RE: Handle infinite recursion in logical replication setup

From: "houzj(dot)fnst(at)fujitsu(dot)com" <houzj(dot)fnst(at)fujitsu(dot)com>
To: Amit Kapila <amit(dot)kapila16(at)gmail(dot)com>
Cc: vignesh C <vignesh21(at)gmail(dot)com>, Peter Smith <smithpb2250(at)gmail(dot)com>, Dilip Kumar <dilipbalaut(at)gmail(dot)com>, Alvaro Herrera <alvherre(at)alvh(dot)no-ip(dot)org>, Ashutosh Bapat <ashutosh(dot)bapat(dot)oss(at)gmail(dot)com>, PostgreSQL Hackers <pgsql-hackers(at)lists(dot)postgresql(dot)org>, "kuroda(dot)hayato(at)fujitsu(dot)com" <kuroda(dot)hayato(at)fujitsu(dot)com>, "shiy(dot)fnst(at)fujitsu(dot)com" <shiy(dot)fnst(at)fujitsu(dot)com>, "Jonathan S(dot) Katz" <jkatz(at)postgresql(dot)org>
Subject: RE: Handle infinite recursion in logical replication setup
Date: 2022-08-17 03:18:08
Message-ID: OS0PR01MB5716C0112EFA1C2328A84C8F946A9@OS0PR01MB5716.jpnprd01.prod.outlook.com
Views: Raw Message | Whole Thread | Download mbox | Resend email
Thread:
Lists: pgsql-hackers

On Tuesday, August 2, 2022 8:00 PM Amit Kapila <amit(dot)kapila16(at)gmail(dot)com> wrote:
> On Tue, Jul 26, 2022 at 9:07 AM Amit Kapila <amit(dot)kapila16(at)gmail(dot)com> wrote:
> >
> > On Tue, Jul 26, 2022 at 7:13 AM Jonathan S. Katz <jkatz(at)postgresql(dot)org>
> wrote:
> > >
> > > Thanks for the example. I agree that it is fairly simple to reproduce.
> > >
> > > I understand that "copy_data = force" is meant to protect a user
> > > from hurting themself. I'm not convinced that this is the best way to do so.
> > >
> > > For example today I can subscribe to multiple publications that
> > > write to the same table. If I have a primary key on that table, and
> > > two of the subscriptions try to write an identical ID, we conflict.
> > > We don't have any special flags or modes to guard against that from
> > > happening, though we do have documentation on conflicts and managing
> them.
> > >
> > > AFAICT the same issue with "copy_data" also exists in the above
> > > scenario too, even without the "origin" attribute.
> > >
> >
> > That's true but there is no parameter like origin = NONE which
> > indicates that constraint violations or duplicate data problems won't
> > occur due to replication. In the current case, I think the situation
> > is different because a user has specifically asked not to replicate
> > any remote data by specifying origin = NONE, which should be dealt
> > differently.
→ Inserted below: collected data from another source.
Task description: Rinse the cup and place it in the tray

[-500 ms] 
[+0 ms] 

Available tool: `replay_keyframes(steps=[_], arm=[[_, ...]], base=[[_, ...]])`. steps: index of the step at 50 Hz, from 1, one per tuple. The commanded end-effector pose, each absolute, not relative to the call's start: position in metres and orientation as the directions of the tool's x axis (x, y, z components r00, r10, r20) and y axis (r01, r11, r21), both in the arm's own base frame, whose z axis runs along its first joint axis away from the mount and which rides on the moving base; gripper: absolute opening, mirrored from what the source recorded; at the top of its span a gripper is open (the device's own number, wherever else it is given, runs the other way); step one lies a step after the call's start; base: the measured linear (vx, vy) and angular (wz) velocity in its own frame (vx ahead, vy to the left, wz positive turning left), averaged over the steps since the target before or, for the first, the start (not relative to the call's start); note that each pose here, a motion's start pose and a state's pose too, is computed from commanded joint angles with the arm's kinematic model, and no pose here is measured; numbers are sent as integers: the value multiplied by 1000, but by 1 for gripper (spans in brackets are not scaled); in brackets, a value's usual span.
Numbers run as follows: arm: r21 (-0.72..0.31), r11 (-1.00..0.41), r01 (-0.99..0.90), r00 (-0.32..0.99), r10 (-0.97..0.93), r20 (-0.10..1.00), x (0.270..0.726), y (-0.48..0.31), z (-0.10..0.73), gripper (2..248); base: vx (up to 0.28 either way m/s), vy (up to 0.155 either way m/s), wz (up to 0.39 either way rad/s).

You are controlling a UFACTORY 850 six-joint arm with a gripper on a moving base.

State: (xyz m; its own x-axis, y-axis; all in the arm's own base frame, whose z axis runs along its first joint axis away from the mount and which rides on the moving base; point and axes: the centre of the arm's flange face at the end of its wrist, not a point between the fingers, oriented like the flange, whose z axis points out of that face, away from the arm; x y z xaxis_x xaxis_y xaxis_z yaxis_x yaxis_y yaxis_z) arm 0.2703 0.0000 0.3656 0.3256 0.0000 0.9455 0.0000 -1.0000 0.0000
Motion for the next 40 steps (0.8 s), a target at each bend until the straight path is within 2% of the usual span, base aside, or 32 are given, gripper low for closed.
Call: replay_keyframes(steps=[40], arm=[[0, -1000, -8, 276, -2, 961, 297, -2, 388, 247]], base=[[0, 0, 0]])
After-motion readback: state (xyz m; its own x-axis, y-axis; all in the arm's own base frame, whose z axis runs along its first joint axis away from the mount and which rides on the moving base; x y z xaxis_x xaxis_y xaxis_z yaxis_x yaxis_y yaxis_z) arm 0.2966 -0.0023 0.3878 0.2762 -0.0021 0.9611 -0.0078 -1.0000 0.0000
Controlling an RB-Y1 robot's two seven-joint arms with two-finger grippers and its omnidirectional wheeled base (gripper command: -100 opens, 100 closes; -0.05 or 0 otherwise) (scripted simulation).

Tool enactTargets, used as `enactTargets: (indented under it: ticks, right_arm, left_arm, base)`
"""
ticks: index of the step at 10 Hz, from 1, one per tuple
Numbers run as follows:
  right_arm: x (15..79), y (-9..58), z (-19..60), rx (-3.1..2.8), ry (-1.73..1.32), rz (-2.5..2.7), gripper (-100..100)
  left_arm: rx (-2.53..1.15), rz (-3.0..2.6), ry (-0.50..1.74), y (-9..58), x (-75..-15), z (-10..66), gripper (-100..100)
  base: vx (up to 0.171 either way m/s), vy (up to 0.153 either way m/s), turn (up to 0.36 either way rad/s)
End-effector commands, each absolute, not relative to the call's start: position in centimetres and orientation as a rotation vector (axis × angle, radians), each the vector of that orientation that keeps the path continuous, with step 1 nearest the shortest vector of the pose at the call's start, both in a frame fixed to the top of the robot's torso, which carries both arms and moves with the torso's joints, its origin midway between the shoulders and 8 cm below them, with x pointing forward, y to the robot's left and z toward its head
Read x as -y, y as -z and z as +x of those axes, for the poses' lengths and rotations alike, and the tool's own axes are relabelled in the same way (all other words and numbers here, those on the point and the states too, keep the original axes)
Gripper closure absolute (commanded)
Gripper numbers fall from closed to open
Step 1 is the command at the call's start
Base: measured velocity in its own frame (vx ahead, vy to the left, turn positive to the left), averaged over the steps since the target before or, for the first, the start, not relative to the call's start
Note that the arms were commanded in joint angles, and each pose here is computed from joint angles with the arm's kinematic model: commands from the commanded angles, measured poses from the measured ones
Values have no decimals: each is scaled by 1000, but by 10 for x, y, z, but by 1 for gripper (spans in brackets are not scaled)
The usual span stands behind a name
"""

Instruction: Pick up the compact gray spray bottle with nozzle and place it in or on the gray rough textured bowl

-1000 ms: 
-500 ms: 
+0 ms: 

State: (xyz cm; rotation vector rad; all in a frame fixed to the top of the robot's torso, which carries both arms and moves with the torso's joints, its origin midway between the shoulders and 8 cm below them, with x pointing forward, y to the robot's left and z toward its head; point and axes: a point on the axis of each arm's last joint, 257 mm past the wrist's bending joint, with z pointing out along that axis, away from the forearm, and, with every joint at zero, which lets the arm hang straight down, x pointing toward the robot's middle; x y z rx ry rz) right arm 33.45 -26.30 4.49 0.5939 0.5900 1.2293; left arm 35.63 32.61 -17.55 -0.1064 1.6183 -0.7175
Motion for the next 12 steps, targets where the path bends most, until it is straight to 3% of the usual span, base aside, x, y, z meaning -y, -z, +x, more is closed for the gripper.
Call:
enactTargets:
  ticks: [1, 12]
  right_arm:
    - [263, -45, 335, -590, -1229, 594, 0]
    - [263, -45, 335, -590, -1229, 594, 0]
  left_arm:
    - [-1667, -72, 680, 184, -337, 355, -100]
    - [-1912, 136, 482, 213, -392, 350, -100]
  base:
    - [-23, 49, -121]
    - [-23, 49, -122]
Note that current users or their setup won't see any
> > difference/change unless they specify the new parameter origin as
> > NONE.
> >
>
> Let me try to summarize the discussion so that it is easier for others to follow.
> The work in this thread is to avoid loops, and duplicate data in logical
> replication when the operations happened on the same table in multiple nodes.
> It has been explained in email [1] with an example of how a logical replication
> setup can lead to duplicate or inconsistent data.
>
> The idea to solve this problem is that we don't replicate data that is not
> generated locally which we can normally identify based on origin of data in
> WAL. The commit 366283961a achieves that for replication but still the
> problem can happen during initial sync which is performed internally via copy.
> We can't differentiate the data in heap based on origin. So, we decided to
> prohibit the subscription operations that can perform initial sync (ex. Create
> Subscription, Alter Subscription ... Refresh) by detecting that the publisher has
> subscribed to the same table from some other publisher.
>
> To prohibit the subscription operations, the currently proposed patch throws
> an error. Then, it also provides a new copy_data option 'force' under which
> the user will still be able to perform the operation. This could be useful when
> the user intentionally wants to replicate the initial data even if it contains data
> from multiple nodes (for example, when in a multi-node setup, one decides to
> get the initial data from just one node and then allow replication of data to
> proceed from each of respective nodes).
>
> The other alternative discussed was to just give a warning for subscription
> operations and probably document the steps for users to avoid it. But the
> problem with that is once the user sees this warning, it won't be able to do
> anything except recreate the setup, so why not give an error in the first place?
>
> Thoughts?

Thanks for the summary.

I think it's fine to make the user use the copy_data option more carefully to
prevent duplicate copies by reporting an ERROR.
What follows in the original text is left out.